Qu’est-ce que la « souveraineté » dont parle l’article 1er du titre III de la constitution de 1791 ? « Aucune section du peuple ni aucun individu ne peut s’en attribuer l’exercice ; » mais qu’est-ce que la nation à qui la constitution le reconnaît ?

Ce mot pompeux de « souveraineté » représente une vieille idée de domination, transformée en un mot métaphysique. Plus modestement, on peut dire que les représentants de l’association politique, ceux qui sont chargés de ses intérêts généraux, de sa sécurité intérieure et extérieure, doivent avoir les pouvoirs nécessaires pour l’assurer ; et qu’une fois qu’ils ont ces pouvoirs, nul ne doit essayer de vouloir agir, en même temps qu’eux ou concurremment avec eux.

Dans une société commerciale, si un individu, sans mandat, se mêlait d’engager les ressources de la société, d’agir pour elle, s’attribuait un rôle qui ne lui aurait pas été régulièrement reconnu, il serait mis à la porte et passible de pénalités pécuniaires et personnelles.

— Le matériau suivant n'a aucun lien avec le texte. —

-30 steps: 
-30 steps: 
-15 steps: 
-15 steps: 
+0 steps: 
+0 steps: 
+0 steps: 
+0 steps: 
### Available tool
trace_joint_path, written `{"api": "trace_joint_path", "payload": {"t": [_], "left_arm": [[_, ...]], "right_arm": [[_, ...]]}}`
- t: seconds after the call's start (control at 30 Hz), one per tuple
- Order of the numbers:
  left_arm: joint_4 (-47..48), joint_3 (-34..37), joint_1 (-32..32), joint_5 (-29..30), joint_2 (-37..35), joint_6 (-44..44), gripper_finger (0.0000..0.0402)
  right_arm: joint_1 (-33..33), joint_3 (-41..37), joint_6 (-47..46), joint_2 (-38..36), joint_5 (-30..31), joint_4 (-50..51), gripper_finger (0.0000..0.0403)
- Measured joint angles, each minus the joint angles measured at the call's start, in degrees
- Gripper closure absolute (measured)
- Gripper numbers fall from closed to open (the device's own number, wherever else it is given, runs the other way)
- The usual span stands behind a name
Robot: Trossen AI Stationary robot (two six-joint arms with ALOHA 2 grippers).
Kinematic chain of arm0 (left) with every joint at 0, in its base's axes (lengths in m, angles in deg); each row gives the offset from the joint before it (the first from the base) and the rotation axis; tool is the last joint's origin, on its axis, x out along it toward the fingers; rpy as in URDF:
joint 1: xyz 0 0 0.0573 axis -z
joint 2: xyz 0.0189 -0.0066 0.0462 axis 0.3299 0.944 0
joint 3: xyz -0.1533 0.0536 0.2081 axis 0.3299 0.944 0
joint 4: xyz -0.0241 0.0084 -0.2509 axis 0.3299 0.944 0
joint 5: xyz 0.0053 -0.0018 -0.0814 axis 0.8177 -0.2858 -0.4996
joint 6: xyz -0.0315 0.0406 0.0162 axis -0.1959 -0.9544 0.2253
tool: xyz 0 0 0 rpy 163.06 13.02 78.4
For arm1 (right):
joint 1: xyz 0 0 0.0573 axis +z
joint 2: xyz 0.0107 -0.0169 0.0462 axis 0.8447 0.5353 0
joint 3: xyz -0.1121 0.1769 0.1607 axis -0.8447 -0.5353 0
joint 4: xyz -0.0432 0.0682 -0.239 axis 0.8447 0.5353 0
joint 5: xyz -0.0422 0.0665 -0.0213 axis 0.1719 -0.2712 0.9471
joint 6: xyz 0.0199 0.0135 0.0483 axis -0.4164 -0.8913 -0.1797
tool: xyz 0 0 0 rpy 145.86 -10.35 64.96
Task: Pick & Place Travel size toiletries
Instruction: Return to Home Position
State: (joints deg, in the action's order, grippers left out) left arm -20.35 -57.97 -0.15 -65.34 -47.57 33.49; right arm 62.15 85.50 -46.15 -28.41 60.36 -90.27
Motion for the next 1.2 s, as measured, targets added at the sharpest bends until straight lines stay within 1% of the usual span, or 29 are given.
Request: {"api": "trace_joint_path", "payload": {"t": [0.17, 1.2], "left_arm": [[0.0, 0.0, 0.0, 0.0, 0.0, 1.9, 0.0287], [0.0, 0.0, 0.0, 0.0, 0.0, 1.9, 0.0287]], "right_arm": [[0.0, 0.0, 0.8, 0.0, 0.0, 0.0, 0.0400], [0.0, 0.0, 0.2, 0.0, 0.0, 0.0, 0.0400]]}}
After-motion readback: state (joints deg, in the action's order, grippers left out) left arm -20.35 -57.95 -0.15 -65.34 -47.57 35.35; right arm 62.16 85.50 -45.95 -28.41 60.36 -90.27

Dans une nation, à plus forte raison, nul n’a le droit de s’arroger des fonctions, un rôle, d’édicter des lois contraires aux lois générales, de faire une police contre la police, de frapper des individus d’interdit, etc., comme nous l’avons vu faire, sous la Révolution, par le club des Jacobins, sous la Restauration par la Congrégation, et comme nous le voyons faire par des syndicats.

Tandis que les socialistes veulent que « la Société », c’est-à-dire l’État, fasse tout, ils considèrent avec leur logique accoutumée, que le gouvernement ne doit remplir aucune des conditions du gouvernement.

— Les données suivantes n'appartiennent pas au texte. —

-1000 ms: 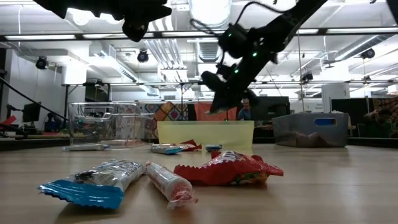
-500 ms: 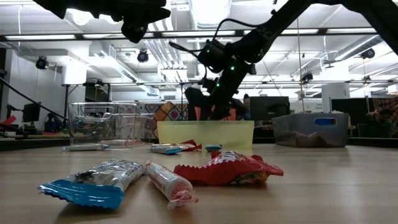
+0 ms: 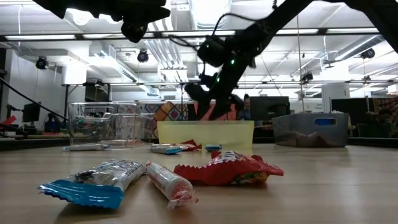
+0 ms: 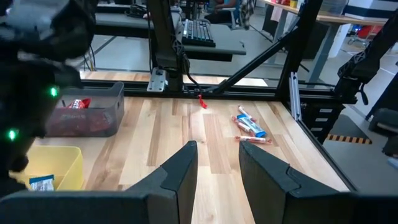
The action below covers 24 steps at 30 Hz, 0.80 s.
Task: Sort candy
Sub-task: Put the red candy into the black bin
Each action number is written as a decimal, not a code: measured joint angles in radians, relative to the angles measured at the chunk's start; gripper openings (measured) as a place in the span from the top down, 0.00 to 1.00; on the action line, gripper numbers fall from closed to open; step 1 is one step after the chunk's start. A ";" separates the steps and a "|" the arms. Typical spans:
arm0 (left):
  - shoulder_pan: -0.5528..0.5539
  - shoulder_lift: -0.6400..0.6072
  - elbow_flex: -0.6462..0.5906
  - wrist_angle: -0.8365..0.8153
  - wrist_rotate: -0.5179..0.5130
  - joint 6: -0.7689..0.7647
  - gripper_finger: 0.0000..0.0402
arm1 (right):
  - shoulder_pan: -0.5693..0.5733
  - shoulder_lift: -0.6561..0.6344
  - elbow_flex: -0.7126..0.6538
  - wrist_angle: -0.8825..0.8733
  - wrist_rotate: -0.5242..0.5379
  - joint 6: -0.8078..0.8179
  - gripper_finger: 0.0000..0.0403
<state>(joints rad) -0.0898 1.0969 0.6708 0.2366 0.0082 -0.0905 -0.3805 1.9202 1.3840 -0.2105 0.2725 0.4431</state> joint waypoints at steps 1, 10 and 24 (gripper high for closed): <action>0.000 0.000 0.000 0.000 0.000 -0.001 0.74 | -0.001 -0.012 0.010 -0.042 -0.022 -0.002 0.51; 0.000 0.000 0.000 0.001 0.000 -0.005 0.74 | -0.018 -0.032 0.111 -0.442 -0.168 -0.072 0.91; -0.044 -0.001 0.001 -0.096 0.004 -0.128 0.74 | 0.169 -0.274 0.131 -0.740 -0.169 -0.100 0.98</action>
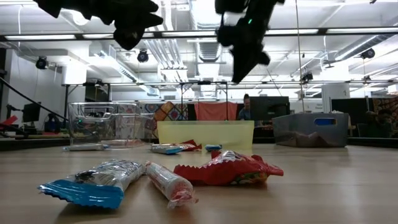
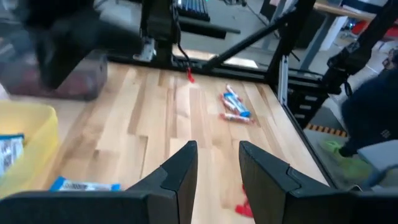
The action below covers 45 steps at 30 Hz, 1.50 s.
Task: Sort candy
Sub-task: Put the red candy into the black bin
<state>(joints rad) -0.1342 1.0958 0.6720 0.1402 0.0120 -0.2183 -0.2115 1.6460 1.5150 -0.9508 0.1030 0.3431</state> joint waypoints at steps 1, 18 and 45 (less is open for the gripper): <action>-0.005 0.000 0.000 -0.011 0.000 -0.008 0.74 | 0.020 -0.018 0.000 -0.025 -0.003 0.008 0.98; -0.122 0.000 0.000 -0.031 -0.001 -0.026 0.74 | 0.537 -0.087 -0.096 0.011 -0.032 -0.138 0.98; -0.252 0.555 0.089 0.383 -0.135 0.074 0.99 | 0.805 -0.086 -0.632 0.876 0.213 0.075 0.98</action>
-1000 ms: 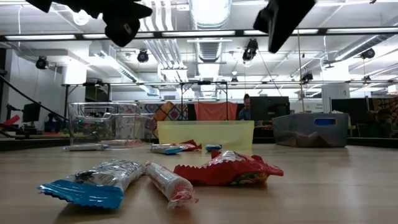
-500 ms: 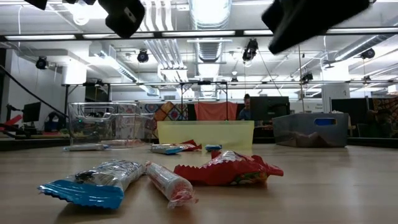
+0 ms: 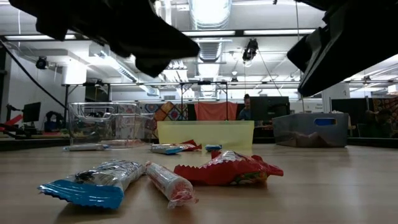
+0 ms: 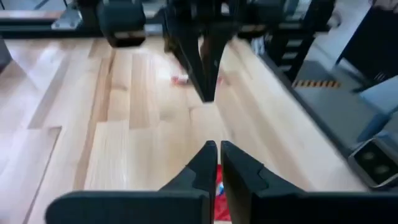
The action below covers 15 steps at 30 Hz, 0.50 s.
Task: Sort candy
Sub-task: Put the red candy into the black bin
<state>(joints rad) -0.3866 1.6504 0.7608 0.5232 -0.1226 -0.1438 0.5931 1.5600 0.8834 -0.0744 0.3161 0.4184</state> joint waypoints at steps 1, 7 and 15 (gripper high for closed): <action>0.000 0.025 0.012 0.000 -0.001 0.005 0.98 | 0.001 0.000 -0.007 0.012 0.001 0.000 0.98; -0.026 0.172 0.073 0.003 -0.015 0.086 1.00 | 0.001 0.010 -0.066 0.146 0.017 -0.002 0.98; -0.038 0.241 0.094 0.005 0.027 0.094 1.00 | 0.007 0.139 -0.087 0.289 0.073 -0.005 0.98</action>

Or, qu’il soit monarchique ou démocratique, despotique ou libéral, tout gouvernement sous peine de suicide doit : 1o assurer la sécurité nationale, la préserver de toute atteinte aussi bien au point de vue moral qu’au point de vue matériel ; 2o garantir la sécurité, au point de vue civil et au point de vue criminel.

Plus un gouvernement remplit complètement ces deux objets, meilleur il est ; plus il s’en écarte et plus il est mauvais.

Les ignorants s’imaginent que les individualistes sont des anarchistes, et ils sont surpris s’ils voient tout d’un coup l’un d’eux, appelé au pouvoir par le hasard des circonstances, agir avec décision et énergie et ne pas tolérer que l’action du gouvernement soit entravée par des tyrannies d’individus audacieux ou de groupes, parlementaires ou autres.

C’est l’étonnement que j’ai occasionné, quand je suis devenu ministre, aux badauds qui ne me connaissaient pas ou n’avaient jamais lu mes livres. Autrement ils auraient su que ce qui distingue l’individualiste du socialiste, c’est que si le premier veut que l’État ait peu de fonctions, mais nettement déterminées, il entend qu’il les remplisse bien, tandis que le second veut que l’État se charge de tout, mais ne fasse rien.



  1. Humboldt. Des limites de l’action de l’État.